For details of the relevant provisions of the Minor Offences Act (Official Gazette no. 7/2003), in particular those concerning “summary proceedings”, see Suhadolc v. Slovenia , ((dec.) no. 57655/08, 17 May 2011). In addition, the Minor Offences Act provides in its section 2 as follows:

“(1) Nobody shall be punished for an offence if the act has not been defined as an offence by a statute, government regulation or local decree before it is committed, or if a sanction has not been prescribed for such an offence.

(2) If, after the commission of an offence, the provisions of this act or the legislation which determines the offence change once or more than once, the act or legislation which is more favourable to the perpetrator should be applied.”

COMPLAINTS

The applicant and the applicant company complain under Article 6 of the Convention that they were unable to defend themselves effectively in court, that there was no public and adversarial court hearing in their case and that the penalty imposed on them was disproportionate to the alleged offence, which concerned approximately EUR 30 only.

Under Article 7 of the Convention, the applicant and the applicant company complain that the local court failed to apply the amended law which had reduced the minimum fine which could be imposed for the offence in question.

Lastly, under Article 13, they complain that they were denied an effective remedy to obtain redress for the unlawfully imposed fine on the ground that their case did not raise an important constitutional question.

QUESTIONS

1. Have the applicant and the applicant company exhausted all effective domestic remedies, as required by Article 35 § 1 of the Convention? In particular, given the Constitutional Court ’ s existing practice as regards complaints such as the those in the present case, should the constitutional appeal be considered effective within the meaning of Article 35 § 1?

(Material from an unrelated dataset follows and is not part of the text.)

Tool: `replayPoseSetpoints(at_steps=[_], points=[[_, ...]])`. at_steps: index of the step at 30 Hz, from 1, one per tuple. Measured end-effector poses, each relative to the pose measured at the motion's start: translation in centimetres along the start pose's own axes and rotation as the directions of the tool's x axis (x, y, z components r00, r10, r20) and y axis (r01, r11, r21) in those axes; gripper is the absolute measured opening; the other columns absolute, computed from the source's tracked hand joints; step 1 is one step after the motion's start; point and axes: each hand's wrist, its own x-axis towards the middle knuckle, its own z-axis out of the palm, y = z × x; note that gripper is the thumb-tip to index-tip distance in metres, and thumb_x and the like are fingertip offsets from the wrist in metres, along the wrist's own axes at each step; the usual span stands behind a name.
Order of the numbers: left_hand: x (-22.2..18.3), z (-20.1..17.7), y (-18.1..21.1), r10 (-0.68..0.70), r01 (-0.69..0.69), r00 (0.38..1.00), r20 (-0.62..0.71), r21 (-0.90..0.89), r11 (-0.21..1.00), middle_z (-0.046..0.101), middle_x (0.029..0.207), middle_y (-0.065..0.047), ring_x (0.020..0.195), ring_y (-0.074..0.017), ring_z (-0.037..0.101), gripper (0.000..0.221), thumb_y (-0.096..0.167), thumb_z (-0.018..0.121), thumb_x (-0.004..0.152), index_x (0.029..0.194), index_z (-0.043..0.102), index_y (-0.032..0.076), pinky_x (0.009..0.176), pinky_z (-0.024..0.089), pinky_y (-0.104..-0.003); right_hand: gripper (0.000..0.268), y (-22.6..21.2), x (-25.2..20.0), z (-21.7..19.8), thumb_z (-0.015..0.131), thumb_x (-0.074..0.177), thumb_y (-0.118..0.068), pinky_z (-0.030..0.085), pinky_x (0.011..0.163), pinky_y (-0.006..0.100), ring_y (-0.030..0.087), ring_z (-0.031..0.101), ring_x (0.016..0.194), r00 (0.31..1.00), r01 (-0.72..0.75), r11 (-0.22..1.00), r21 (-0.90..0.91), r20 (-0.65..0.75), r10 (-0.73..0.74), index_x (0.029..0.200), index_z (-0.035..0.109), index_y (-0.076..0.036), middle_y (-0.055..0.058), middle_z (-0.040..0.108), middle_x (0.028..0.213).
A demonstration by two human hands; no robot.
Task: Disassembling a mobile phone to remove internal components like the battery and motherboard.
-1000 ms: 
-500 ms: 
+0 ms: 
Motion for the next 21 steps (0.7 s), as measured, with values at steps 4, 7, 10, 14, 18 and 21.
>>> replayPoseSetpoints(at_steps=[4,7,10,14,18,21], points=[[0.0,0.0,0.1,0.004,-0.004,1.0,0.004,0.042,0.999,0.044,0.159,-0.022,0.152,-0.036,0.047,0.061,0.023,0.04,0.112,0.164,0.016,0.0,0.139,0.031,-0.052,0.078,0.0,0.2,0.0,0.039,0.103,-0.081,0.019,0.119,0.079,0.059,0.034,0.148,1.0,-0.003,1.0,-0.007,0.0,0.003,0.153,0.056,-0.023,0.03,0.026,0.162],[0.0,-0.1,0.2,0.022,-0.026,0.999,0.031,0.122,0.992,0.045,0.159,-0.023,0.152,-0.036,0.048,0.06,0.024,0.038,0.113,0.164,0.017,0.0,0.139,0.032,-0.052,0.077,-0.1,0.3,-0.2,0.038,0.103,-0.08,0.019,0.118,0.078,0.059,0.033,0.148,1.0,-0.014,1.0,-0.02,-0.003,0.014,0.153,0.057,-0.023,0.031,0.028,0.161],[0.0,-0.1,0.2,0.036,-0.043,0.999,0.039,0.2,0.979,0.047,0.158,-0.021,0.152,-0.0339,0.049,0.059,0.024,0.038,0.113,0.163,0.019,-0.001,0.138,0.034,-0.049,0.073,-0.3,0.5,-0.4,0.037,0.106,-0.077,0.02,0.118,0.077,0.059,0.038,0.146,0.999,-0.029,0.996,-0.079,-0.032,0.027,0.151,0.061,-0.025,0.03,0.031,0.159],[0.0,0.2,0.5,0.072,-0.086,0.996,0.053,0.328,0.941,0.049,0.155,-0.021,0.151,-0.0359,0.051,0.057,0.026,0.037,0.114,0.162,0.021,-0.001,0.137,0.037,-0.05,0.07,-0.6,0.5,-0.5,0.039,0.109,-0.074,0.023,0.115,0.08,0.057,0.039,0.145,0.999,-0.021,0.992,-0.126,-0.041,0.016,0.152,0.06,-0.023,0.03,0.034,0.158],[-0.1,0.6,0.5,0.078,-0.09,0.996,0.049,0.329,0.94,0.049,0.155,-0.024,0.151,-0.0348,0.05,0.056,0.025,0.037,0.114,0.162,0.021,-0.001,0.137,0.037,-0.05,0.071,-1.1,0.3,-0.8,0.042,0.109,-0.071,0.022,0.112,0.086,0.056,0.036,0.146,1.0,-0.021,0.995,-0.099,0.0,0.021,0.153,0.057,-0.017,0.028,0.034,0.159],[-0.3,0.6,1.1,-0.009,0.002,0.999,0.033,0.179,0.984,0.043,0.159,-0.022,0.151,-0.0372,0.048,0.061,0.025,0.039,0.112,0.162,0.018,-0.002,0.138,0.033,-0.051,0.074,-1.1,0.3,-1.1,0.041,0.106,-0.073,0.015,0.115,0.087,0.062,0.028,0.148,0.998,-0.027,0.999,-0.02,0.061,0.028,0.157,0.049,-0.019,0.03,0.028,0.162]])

2. Having regard to the lack of a court hearing, did the applicant and the applicant company have a fair trial in the determination of the criminal charges against them, in accordance with Article 6 § 1 of the Convention? In particular, were there any exceptional circumstances dispensing the court with its obligation to hold an oral hearing in the present case (see Jussila v. Finland ([GC], no. 73053/01, §§ 41-42 and 47-48, ECHR 2006 ‑ XIII) or Suhadolc v. Slovenia ((dec.), no. 57655/08, 17 May 2011).